Porque no se va cualquiera. Se va un referente, un guía, un amigo fiel. Se va un hombre que creyó, que amó y que vivió como hablaba: con coherencia, con alegría, con coraje. Se va el sacerdote que supo escuchar, acompañar y enseñar. El que ayudó a tantos jóvenes a encontrar su camino, el que transformó parroquias en hogares y la fe en una experiencia cercana y viva.
Mi familia también lo siente así. Mi madre lo recuerda con un cariño que no necesita explicación, y mi hermano —que hizo su Primera Comunión con él— aún guarda en su corazón esa voz firme y alegre que animaba las misas y llenaba la iglesia de una energía única. Él no era un sacerdote más. Era el padre Quintana, y eso lo decía todo.
Hoy no decimos adiós, sino gracias. Gracias por tanto bien sembrado, por cada palabra, cada gesto, cada acto de valentía y compasión. Gracias por haber sido, con todas las letras, un hombre de Dios.
Y aunque nos embargue la tristeza, también sentimos la paz de saber que su vida fue plena y su misión cumplida. Que el Señor lo reciba con los brazos abiertos, como él mismo acogió a tantos.
Porque creemos —sí, creemos con firmeza— que la muerte no es el final para los que viven en Dios. Que el amor no muere, que la entrega no se apaga, que la fe no se entierra. El padre Quintana no ha desaparecido: ha regresado al origen, al abrazo del Padre, al descanso eterno por el que tanto trabajó con alegría.
Su cuerpo descansa, pero su alma vive. Vive en el cielo y vive en nosotros, en cada joven al que animó, en cada enfermo que acompañó, en cada feligrés que se sintió menos solo gracias a él.

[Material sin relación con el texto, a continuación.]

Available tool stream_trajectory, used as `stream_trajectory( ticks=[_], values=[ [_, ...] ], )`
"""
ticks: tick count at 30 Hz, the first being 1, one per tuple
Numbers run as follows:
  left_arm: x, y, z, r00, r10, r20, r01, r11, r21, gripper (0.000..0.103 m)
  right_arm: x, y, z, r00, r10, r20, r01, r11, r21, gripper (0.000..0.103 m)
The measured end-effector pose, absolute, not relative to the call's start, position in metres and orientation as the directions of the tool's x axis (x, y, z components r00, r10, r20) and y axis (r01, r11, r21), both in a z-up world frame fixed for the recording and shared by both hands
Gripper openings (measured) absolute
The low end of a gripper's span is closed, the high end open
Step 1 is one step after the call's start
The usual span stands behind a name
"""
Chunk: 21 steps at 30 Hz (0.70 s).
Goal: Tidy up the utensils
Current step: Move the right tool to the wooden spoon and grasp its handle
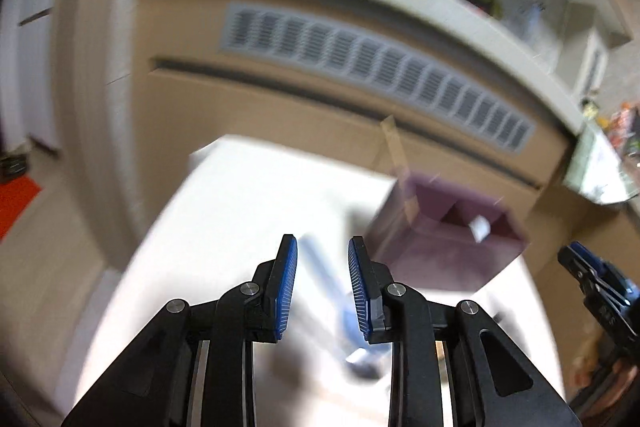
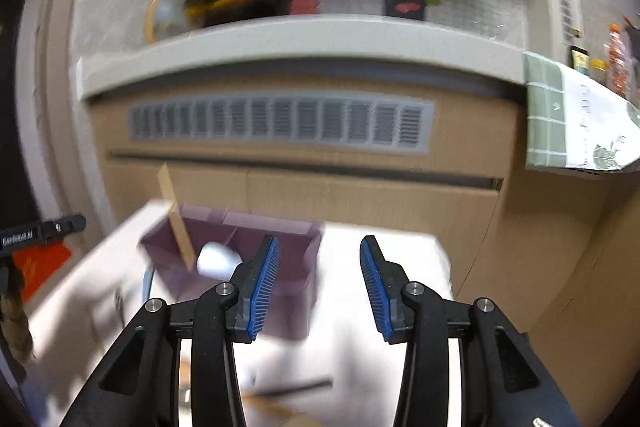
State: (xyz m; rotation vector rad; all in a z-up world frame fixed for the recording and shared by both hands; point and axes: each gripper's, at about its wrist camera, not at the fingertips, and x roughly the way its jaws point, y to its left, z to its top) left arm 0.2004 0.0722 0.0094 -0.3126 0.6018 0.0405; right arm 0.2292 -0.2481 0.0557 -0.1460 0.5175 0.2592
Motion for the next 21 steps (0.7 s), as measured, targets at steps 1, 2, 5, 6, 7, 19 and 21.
stream_trajectory(
  ticks=[1,2,5,6,7,19,21],
  values=[
    [0.193,0.076,0.000,0.810,-0.035,-0.585,-0.156,0.950,-0.272,0.028,0.227,-0.240,0.047,0.812,0.208,-0.546,-0.309,0.946,-0.099,0.040],
    [0.188,0.080,-0.006,0.799,-0.032,-0.601,-0.168,0.947,-0.273,0.028,0.227,-0.228,0.034,0.772,0.193,-0.606,-0.345,0.928,-0.144,0.039],
    [0.182,0.087,-0.018,0.766,-0.037,-0.642,-0.178,0.947,-0.266,0.028,0.221,-0.198,-0.003,0.691,0.157,-0.706,-0.433,0.871,-0.230,0.033],
    [0.179,0.089,-0.021,0.761,-0.029,-0.648,-0.181,0.950,-0.255,0.028,0.219,-0.195,-0.008,0.677,0.173,-0.715,-0.453,0.864,-0.220,0.033],
    [0.178,0.090,-0.023,0.755,-0.023,-0.656,-0.183,0.952,-0.244,0.028,0.217,-0.194,-0.011,0.657,0.206,-0.725,-0.474,0.860,-0.186,0.033],
    [0.185,0.063,-0.049,0.677,-0.213,-0.705,-0.051,0.942,-0.333,0.028,0.261,-0.220,-0.035,0.556,0.240,-0.796,-0.492,0.866,-0.083,0.033],
    [0.184,0.055,-0.050,0.666,-0.229,-0.710,-0.026,0.944,-0.329,0.028,0.282,-0.243,-0.042,0.525,0.228,-0.820,-0.407,0.913,-0.007,0.035]
  ],
)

No tengamos miedo al dolor. Vivámoslo con la esperanza cierta de que volveremos a encontrarnos. Porque la promesa de Cristo es clara: «El que cree en mí, aunque muera, vivirá.»
Y nosotros creemos. Creemos que José Manuel vive ya la plenitud de la Vida que no acaba.
Descanse en paz, hombre de Dios, amigo del alma, sacerdote valiente. Que tu luz no se apague nunca en nuestros corazones.